Russian tsarevna (1657–1704)

Sophia Alekseyevna (Со́фья Алексе́евна; – ) was a Russian princess who ruled as regent of Russia from 1682 to 1689. She allied herself with a singularly capable courtier and politician, Prince Vasily Golitsyn, to install herself during the minority of her brother Ivan V and half-brother Peter I. She carried out her regency with a firm hand. The activity of this "bogatyr-tsarevna", as Sergey Solovyov called her, was all the more extraordinary, as upper-class Muscovite women were confined to the upper-floor terem, veiled and guarded in public, and invariably kept aloof from any open involvement in politics.

==Early life==
Sophia was the third surviving daughter of Tsar Alexis by his first wife, Maria Miloslavskaya. She was the only one of her sisters educated by Simeon Polotsky, who also taught Tsar Alexis' heirs Tsarevich Alexei and Tsarevich Feodor. After the death of her brother Tsar Feodor III on 27 April 1682, Sophia unexpectedly entered Russian politics, trying to prevent her young half-brother, the 9-year old Peter Alekseyevich from bypassing his 16-year-old elder brother Tsarevich Ivan and inheriting the throne.

==Rise to regency==
Although Sophia emerged from the shadows during the dynastic struggles of 1682, her prior influences can help to explain her ascendance to the regency. At the previous change of ruler in 1676, Sophia may have acted in the interest of her brother, Feodor, as various rumours exist of her pleading then with her father, the dying Tsar Alexis, not to proclaim Peter his heir. Feodor's capability to lead Russia was questioned, based on his weak nature and poor health. His mental ability developed quite nicely over time, as he was taught by Simeon Polotsky. During Feodor III's brief reign (1676–1682), many historians argue, Feodor actually "ruled under the protectorate of Sophia his sister".

As the young Tsar Feodor's health began to decline, more individuals rose up to counsel him, and Sophia found her influence steadily declining. Taking advantage of a court never open to a woman in her situation, she utilized her connections, making allies and formally planning on securing the throne. When Feodor died on , Sophia immediately returned to the political scene. She attended her brother's funeral and caused a commotion while doing so. In Sophia's age, the female relatives of the tsar were kept away from the court and other political spheres, and funerals traditionally took place without women. Sophia stormed into the funeral, insisting on her presence and simultaneously setting off a chain of events that would result in her regency.
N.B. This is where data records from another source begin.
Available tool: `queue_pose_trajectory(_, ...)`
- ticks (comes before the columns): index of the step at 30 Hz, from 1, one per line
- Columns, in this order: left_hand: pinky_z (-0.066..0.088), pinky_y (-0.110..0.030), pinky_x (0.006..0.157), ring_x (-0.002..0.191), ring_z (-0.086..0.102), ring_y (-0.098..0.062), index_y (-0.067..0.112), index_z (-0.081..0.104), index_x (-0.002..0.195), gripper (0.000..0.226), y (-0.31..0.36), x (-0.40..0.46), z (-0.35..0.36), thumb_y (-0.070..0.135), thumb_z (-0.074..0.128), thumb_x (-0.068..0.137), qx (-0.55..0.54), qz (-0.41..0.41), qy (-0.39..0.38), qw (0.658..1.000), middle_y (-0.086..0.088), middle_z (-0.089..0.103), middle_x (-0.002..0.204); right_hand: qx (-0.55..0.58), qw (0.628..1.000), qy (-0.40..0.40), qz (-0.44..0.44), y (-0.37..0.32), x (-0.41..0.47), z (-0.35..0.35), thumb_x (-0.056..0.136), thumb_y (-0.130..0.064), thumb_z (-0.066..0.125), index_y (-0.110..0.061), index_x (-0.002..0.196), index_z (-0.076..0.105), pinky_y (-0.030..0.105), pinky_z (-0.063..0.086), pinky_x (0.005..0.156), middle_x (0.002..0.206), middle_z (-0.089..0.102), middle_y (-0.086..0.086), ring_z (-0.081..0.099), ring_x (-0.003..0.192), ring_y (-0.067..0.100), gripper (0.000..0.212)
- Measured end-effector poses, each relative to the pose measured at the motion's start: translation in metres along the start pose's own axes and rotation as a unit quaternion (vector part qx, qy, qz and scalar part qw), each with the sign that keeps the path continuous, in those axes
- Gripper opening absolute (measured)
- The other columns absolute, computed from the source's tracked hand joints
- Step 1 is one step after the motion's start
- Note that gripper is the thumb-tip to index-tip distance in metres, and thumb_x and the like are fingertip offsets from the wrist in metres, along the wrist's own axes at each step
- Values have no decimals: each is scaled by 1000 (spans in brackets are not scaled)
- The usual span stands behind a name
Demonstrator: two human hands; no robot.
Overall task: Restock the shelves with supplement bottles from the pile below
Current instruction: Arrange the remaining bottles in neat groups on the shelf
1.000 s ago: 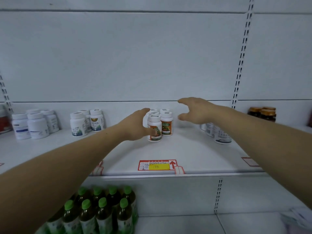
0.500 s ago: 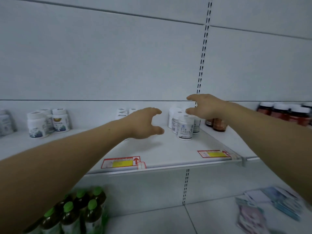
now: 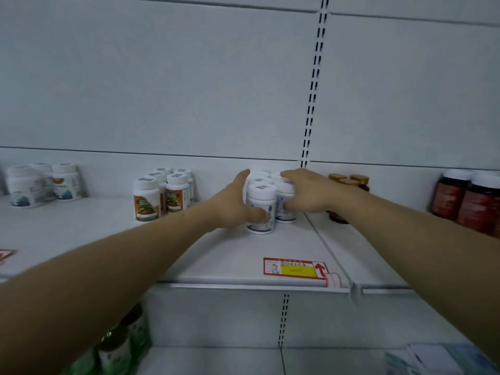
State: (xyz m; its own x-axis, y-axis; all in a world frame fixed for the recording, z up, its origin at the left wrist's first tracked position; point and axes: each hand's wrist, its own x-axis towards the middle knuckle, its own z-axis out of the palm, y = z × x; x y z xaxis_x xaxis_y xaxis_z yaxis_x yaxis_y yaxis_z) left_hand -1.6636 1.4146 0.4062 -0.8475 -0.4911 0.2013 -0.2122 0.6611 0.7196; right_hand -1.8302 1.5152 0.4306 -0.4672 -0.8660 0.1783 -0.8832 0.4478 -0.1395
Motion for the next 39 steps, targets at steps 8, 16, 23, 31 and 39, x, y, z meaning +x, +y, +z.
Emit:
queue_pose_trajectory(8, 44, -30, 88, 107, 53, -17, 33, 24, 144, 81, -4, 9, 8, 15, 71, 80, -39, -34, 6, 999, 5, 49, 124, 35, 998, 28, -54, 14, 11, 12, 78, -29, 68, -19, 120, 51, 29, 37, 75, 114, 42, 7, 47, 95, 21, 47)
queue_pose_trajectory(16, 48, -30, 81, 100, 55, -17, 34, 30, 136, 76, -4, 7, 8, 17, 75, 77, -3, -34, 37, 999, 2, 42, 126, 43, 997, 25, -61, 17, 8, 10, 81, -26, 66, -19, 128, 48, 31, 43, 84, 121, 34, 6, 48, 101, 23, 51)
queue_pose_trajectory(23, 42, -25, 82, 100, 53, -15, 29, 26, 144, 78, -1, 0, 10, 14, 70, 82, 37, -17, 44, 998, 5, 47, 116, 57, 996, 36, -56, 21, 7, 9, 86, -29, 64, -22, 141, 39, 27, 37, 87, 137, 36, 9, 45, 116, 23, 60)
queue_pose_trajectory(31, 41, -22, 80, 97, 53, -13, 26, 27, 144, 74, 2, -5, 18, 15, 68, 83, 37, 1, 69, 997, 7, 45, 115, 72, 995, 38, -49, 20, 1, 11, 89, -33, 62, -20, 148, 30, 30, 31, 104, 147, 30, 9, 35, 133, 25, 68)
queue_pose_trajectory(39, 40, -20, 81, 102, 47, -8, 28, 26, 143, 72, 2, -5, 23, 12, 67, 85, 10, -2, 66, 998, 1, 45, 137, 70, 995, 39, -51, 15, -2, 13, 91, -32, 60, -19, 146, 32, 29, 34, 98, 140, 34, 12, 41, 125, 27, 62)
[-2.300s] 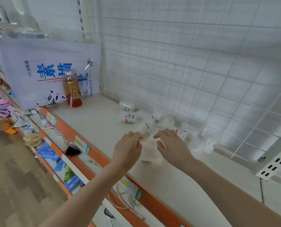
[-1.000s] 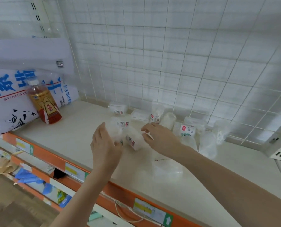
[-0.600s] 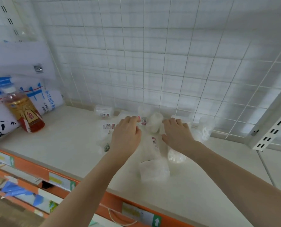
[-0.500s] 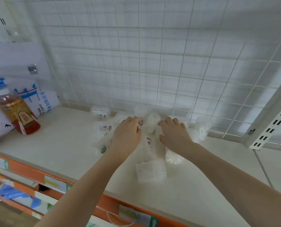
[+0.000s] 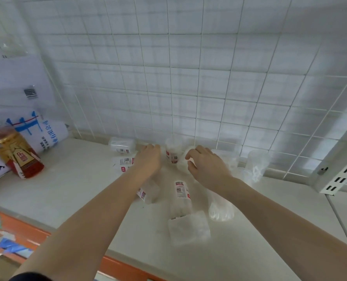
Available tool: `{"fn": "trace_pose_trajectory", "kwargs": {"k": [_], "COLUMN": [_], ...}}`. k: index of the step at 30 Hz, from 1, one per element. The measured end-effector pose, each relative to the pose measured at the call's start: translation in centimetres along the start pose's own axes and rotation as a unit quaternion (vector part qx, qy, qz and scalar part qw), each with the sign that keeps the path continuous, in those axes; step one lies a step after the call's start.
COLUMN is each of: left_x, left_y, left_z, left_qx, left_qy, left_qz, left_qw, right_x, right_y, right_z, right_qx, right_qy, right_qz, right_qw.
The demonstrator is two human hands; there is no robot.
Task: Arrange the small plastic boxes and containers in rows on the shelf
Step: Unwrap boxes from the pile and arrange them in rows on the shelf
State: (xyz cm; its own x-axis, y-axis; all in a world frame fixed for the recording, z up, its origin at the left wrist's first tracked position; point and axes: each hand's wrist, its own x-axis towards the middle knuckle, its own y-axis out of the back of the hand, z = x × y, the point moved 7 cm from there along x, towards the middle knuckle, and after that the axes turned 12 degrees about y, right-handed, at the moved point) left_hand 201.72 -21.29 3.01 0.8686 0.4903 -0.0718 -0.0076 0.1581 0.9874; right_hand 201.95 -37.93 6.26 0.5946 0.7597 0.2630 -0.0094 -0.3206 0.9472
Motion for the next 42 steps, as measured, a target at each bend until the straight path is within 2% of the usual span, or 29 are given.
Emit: {"fn": "trace_pose_trajectory", "kwargs": {"k": [9,14,19,21,24,26,28,30,31,33,35,39,42], "left_x": [0.3,-0.5,-2.1,-2.9,-4.7,-6.5,-8.8,-11.2,-12.3,-14.5,-16.3,-18.6,-19.0], "left_y": [-0.6,-1.4,-0.2,0.6,3.5,5.5,6.4,6.1,5.7,5.0,4.4,4.3,4.2], "left_z": [-0.1,-0.3,-0.2,-0.1,-0.1,-0.7,-1.0,-0.4,0.1,1.1,2.3,5.1,6.1], "left_qx": [0.089,0.076,0.056,0.023,-0.086,-0.205,-0.338,-0.442,-0.484,-0.526,-0.531,-0.535,-0.567], "left_qy": [0.002,-0.015,-0.056,-0.061,-0.065,-0.039,-0.001,0.018,0.022,0.021,-0.002,-0.066,-0.042], "left_qz": [0.011,-0.056,-0.041,-0.004,0.123,0.203,0.234,0.222,0.207,0.188,0.179,0.137,0.103], "left_qw": [0.996,0.995,0.996,0.998,0.987,0.957,0.911,0.869,0.850,0.829,0.828,0.831,0.816], "right_x": [1.0,0.7,-0.2,-0.7,-1.5,-2.0,-2.5,-3.2,-3.6,-4.6,-5.6,-7.4,-9.2], "right_y": [-1.3,-1.2,-0.7,-0.3,0.7,1.3,1.6,1.6,1.4,0.9,0.8,1.5,2.5], "right_z": [0.0,-0.3,-0.6,-0.8,-1.1,-1.3,-1.6,-1.9,-1.9,-1.9,-1.9,-1.5,-0.7], "right_qx": [-0.008,-0.005,-0.001,-0.005,0.003,0.063,0.154,0.263,0.340,0.503,0.596,0.659,0.681], "right_qy": [-0.005,-0.005,-0.001,-0.002,0.007,0.012,0.003,-0.034,-0.060,-0.112,-0.138,-0.135,-0.122], "right_qz": [-0.016,-0.022,-0.019,-0.015,0.018,0.041,0.047,0.048,0.052,0.057,0.053,0.060,0.071], "right_qw": [1.000,1.000,1.000,1.000,1.000,0.997,0.987,0.963,0.937,0.855,0.789,0.738,0.719]}}
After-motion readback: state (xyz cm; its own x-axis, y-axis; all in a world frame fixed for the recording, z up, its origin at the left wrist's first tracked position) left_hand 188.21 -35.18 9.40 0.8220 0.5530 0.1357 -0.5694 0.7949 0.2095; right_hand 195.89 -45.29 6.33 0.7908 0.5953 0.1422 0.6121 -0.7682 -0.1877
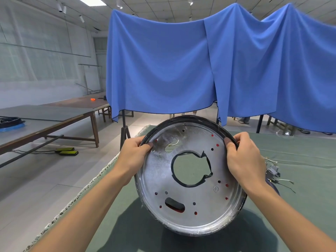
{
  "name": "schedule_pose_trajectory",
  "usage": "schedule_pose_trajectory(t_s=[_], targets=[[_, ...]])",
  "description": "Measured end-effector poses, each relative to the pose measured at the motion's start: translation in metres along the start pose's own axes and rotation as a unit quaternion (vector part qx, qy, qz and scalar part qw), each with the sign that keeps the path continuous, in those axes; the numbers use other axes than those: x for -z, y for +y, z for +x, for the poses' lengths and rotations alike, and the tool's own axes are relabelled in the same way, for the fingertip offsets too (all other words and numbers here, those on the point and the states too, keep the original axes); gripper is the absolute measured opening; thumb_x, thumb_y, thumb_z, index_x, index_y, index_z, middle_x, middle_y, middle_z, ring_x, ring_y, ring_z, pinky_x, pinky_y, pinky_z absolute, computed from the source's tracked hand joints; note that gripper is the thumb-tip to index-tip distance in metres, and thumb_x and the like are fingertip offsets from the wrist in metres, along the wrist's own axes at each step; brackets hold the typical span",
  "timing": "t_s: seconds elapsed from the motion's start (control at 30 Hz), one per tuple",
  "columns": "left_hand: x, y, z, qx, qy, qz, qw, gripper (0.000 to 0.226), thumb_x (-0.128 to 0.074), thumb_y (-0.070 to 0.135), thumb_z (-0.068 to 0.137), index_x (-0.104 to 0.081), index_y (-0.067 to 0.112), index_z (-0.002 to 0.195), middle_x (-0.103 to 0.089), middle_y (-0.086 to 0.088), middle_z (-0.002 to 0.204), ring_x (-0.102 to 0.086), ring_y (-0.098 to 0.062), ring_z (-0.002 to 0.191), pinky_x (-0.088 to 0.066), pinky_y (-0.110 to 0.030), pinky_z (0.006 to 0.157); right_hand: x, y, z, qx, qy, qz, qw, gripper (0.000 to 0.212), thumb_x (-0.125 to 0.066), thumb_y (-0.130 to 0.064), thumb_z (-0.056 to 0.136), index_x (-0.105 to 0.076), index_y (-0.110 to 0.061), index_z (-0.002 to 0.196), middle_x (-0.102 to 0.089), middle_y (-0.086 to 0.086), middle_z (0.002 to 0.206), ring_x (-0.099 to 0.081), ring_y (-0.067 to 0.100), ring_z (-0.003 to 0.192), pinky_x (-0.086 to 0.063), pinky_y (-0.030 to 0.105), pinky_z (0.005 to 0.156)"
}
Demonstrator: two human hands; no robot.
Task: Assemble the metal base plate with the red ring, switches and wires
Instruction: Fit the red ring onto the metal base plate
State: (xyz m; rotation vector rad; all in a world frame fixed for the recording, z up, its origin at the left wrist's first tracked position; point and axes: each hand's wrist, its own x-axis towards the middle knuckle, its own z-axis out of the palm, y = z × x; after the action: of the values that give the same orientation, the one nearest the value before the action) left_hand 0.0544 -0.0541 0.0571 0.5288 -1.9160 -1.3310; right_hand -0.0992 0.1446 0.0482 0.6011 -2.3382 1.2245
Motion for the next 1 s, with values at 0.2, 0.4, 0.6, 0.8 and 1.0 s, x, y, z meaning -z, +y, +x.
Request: schedule_pose_trajectory(t_s=[0.2, 0.4, 0.6, 0.8, 1.0], targets=[[0.0042, -0.0007, -0.0012, 0.016, -0.01, 0.027, 0.999, 0.021, -0.05, 0.003, 0.093, -0.07, 0.0, 0.091, -0.069, -0.024, 0.097, -0.061, -0.025, 0.079, -0.048, -0.032, 0.072, -0.0002, -0.0022, -0.0005, -0.006, -0.009, -0.01, 1.0, 0.017, -0.044, -0.038, 0.098, -0.049, -0.023, 0.091, -0.05, -0.004, 0.091, -0.045, 0.023, 0.077, -0.031, 0.032, 0.065], [0.0093, 0.0033, -0.0011, 0.031, -0.025, 0.029, 0.999, 0.021, -0.049, 0.005, 0.094, -0.067, -0.006, 0.093, -0.067, -0.028, 0.098, -0.064, -0.038, 0.084, -0.05, -0.052, 0.086, -0.0004, -0.0039, -0.0022, 0.0, -0.011, -0.021, 1.0, 0.022, -0.043, -0.039, 0.099, -0.05, -0.023, 0.087, -0.047, -0.003, 0.089, -0.042, 0.023, 0.075, -0.028, 0.032, 0.064], [0.0063, 0.0044, 0.0012, 0.023, -0.015, 0.029, 0.999, 0.02, -0.052, 0.005, 0.092, -0.065, -0.011, 0.095, -0.064, -0.032, 0.1, -0.058, -0.026, 0.078, -0.048, -0.043, 0.078, 0.0002, -0.0012, -0.0015, 0.003, -0.011, 0.002, 1.0, 0.018, -0.044, -0.031, 0.099, -0.052, -0.019, 0.088, -0.049, -0.001, 0.089, -0.044, 0.025, 0.077, -0.031, 0.034, 0.066], [0.0064, 0.0042, 0.0025, 0.022, -0.007, 0.037, 0.999, 0.023, -0.052, 0.007, 0.093, -0.063, -0.013, 0.095, -0.064, -0.033, 0.095, -0.056, -0.025, 0.077, -0.046, -0.041, 0.076, 0.0, -0.0013, -0.0013, 0.0, -0.009, -0.004, 1.0, 0.019, -0.044, -0.033, 0.099, -0.05, -0.02, 0.085, -0.048, -0.001, 0.087, -0.043, 0.024, 0.075, -0.029, 0.033, 0.065], [0.0095, -0.0001, 0.0013, 0.015, -0.009, 0.032, 0.999, 0.022, -0.052, 0.007, 0.093, -0.065, -0.011, 0.094, -0.066, -0.03, 0.092, -0.058, -0.025, 0.075, -0.045, -0.036, 0.073, -0.0002, -0.0052, -0.0015, -0.003, -0.011, -0.01, 1.0, 0.019, -0.044, -0.037, 0.098, -0.05, -0.024, 0.085, -0.048, -0.004, 0.087, -0.043, 0.024, 0.076, -0.029, 0.033, 0.067]])
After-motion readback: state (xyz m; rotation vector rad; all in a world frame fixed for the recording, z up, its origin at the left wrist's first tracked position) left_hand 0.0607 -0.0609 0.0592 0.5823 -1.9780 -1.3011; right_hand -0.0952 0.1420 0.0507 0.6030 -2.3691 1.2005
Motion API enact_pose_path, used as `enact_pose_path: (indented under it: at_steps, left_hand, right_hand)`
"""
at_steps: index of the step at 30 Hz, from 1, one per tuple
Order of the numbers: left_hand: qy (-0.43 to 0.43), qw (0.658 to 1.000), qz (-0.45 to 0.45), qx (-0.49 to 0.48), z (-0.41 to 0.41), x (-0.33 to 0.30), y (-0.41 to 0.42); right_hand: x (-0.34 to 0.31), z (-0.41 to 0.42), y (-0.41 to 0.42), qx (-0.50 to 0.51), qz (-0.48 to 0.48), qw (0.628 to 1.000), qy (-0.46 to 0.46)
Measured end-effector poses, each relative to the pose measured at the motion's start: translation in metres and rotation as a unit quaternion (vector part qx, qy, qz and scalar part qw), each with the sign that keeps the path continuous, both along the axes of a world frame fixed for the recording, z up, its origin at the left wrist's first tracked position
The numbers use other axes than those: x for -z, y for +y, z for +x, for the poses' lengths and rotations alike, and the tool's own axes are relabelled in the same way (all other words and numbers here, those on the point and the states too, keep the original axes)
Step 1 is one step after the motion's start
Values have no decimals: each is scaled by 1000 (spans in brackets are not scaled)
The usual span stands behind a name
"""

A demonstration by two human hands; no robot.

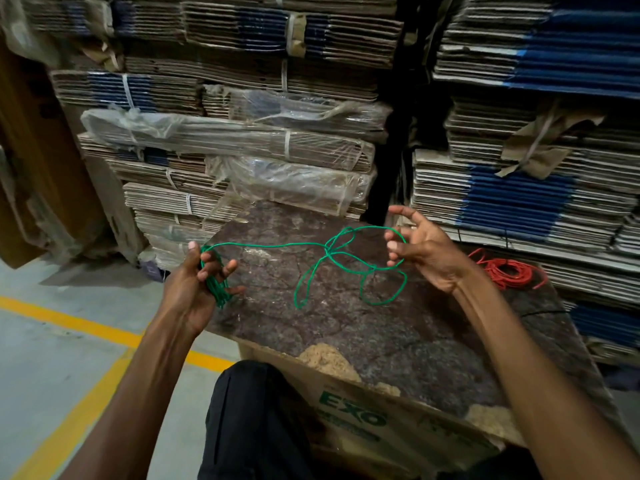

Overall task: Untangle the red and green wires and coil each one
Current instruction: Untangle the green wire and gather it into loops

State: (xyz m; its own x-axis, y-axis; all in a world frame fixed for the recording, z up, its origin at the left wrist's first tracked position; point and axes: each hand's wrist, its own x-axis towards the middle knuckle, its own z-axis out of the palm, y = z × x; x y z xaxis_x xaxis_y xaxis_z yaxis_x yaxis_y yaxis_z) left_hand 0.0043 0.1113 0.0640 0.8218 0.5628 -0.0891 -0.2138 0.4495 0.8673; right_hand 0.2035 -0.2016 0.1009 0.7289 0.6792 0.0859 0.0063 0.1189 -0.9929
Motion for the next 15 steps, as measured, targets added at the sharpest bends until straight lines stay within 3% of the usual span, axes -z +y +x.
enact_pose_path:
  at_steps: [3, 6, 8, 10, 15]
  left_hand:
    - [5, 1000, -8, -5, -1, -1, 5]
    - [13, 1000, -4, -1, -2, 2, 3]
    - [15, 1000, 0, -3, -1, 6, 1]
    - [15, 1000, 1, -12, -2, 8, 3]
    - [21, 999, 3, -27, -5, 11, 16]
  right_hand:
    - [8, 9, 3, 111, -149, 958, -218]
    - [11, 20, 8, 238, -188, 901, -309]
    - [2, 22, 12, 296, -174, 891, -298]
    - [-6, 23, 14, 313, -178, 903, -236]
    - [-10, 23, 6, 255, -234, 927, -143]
The Miloslavsky party, grouped around the family of Feodor and Sophia, took advantage of the Streltsy uprising to place Sophia on the seat of power. Tsar Alexis had left behind two families by his two wives, and each of the two branches had at least one male heir. As the clans of Alexis' two wives were in conflict, Sophia devised a plan to ensure power for herself and her family. Promoting the case of her full brother Ivan as the legitimate heir to the throne, Sophia attempted to convince the patriarch and the boyars that they should reverse their recent decision to crown Peter. Insisting that Peter's proclamation broke monarchic laws by skipping over her brother, who would have been next in line to rule if not for his ineptitude, she proposed a shared crown with Ivan and herself.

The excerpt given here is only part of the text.